Tuula Närhinen: Baltic Sea Plastique
Tuula Närhinen is a visual artist based in Helsinki, Finland. For Baltic Sea Plastique she created nine sculptures made of materials washed up by the sea on Harakka Island. She then filmed the “creatures” she created in the water surrounding the island and built an exhibition presenting these creatures as if they were scientific specimens. The project, she writes, “presents a plastic world of sensations in which synthetic and organic forms coexist, interact, and create puzzling natural artifacts.”
Steve McPherson: Marine Plastic
Steve McPherson has been collecting plastic debris from the North Kent Coast of the UK for 15 years. In Correlation, he uses the journey of Phileas Fogg in Jules Verne’s Around the World in Eighty Days as the framework to arrange the piece. The colors, here, correspond to the mean average yearly low and high temperatures of each city he visits on his journey. Like Phileas, these plastic pieces have also embarked on “an unknown, or unknowable adventure, whose chance happenings and incidents are left as scars on the object as a reminder of the journey past.”
Angela Haseltine Pozzi—Washed Ashore
Angela Haseltine Pozzi is the artistic and executive director behind Washed Ashore, “a non-profit, community-based organization with a mission of educating and creating awareness about marine debris and plastic pollution through art.” Angela was inspired by the marine debris she saw accumulating on the beaches of her native Oregon. Through Washed Ashore, she organizes volunteers to clean up beaches and use the debris to construct larger-than-life sculptures of the animals most affected plastic pollution. “Until we run out of plastic on the beach,” she says, “we will keep doing our work.”

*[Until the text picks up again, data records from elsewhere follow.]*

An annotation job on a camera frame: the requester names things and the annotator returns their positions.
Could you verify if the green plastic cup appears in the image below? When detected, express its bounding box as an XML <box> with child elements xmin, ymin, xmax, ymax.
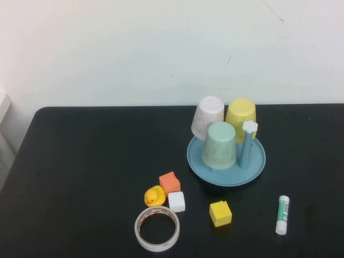
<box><xmin>201</xmin><ymin>121</ymin><xmax>237</xmax><ymax>170</ymax></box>

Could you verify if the yellow plastic cup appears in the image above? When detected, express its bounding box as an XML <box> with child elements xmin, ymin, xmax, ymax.
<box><xmin>224</xmin><ymin>97</ymin><xmax>259</xmax><ymax>144</ymax></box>

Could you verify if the blue cup stand with pegs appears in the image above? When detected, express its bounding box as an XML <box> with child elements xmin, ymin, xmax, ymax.
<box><xmin>187</xmin><ymin>120</ymin><xmax>267</xmax><ymax>188</ymax></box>

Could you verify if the orange foam cube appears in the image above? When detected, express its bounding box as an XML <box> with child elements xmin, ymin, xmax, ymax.
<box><xmin>159</xmin><ymin>171</ymin><xmax>181</xmax><ymax>197</ymax></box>

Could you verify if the yellow rubber duck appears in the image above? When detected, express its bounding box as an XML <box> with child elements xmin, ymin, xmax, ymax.
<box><xmin>144</xmin><ymin>185</ymin><xmax>167</xmax><ymax>207</ymax></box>

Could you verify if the white foam cube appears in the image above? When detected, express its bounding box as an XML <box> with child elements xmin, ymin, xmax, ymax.
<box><xmin>168</xmin><ymin>191</ymin><xmax>186</xmax><ymax>213</ymax></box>

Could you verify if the yellow foam cube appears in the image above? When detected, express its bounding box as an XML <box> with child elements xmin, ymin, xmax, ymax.
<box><xmin>209</xmin><ymin>200</ymin><xmax>233</xmax><ymax>228</ymax></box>

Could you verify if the white tape roll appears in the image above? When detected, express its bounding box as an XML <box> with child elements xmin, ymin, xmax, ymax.
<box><xmin>133</xmin><ymin>205</ymin><xmax>180</xmax><ymax>253</ymax></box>

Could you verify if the white green glue stick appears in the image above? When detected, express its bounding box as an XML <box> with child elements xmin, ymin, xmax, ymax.
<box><xmin>275</xmin><ymin>195</ymin><xmax>291</xmax><ymax>236</ymax></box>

Gilles Cenazandotti: Plastic Beach
Gilles Cenazandotti is a French sculptor who uses marine plastic to create life size animals sculptures, including crocodiles, polar bears, wolves, and other endangered animals. His work imagines a dystopian future where animals have evolved and mutated to become one with their trash-strewn environment.
Evelyn Rydz: Floating Artifacts
Evelyn Rydz is a Boston-based artist who takes photographs and creates illustrations of man-made objects that have washed ashore, presenting these artifacts like an archeologist of contemporary history. Through her photos, we can see how the journey through the ocean has changed these objects.
Pam Longobardi: Drifters
Pam Longobardi is a conceptual artist interested in the collision between nature and global consumer culture. She started the Drifters Project in 2006, after discovering the mountains of plastic debris that was being washed up on the shores on Hawaii. Bounty, Pilfered is made of over 1000 pieces of ocean plastic removed from beaches of Alaska, Greece, Hawaii, Costa Rica and the Gulf of Mexico.
Tess Felix: Ocean Eco Heroes
Tess Felix uses plastic debris to create classical portraits of the activists and leaders who are working to clean up the world’s oceans. She writes, “The contrast between the humanity of the figures and the plastic materials they are made of suggests that we are part of and responsible for the problem we have created.” This portrait depicts Bethe Terry, author of the book My Plastic Free Life.
Nick Pumphrey: Oceanic
Nick Pumphrey is a fashion and lifestyle photographer who is also an ambassador for Take 3, and Australian non-profit that deals with ocean trash. On a dive off the coast of Nusa Lembongan, near Bali, he captured images of manta rays swimming through a sea of trash that had been washed out to sea by recent rains.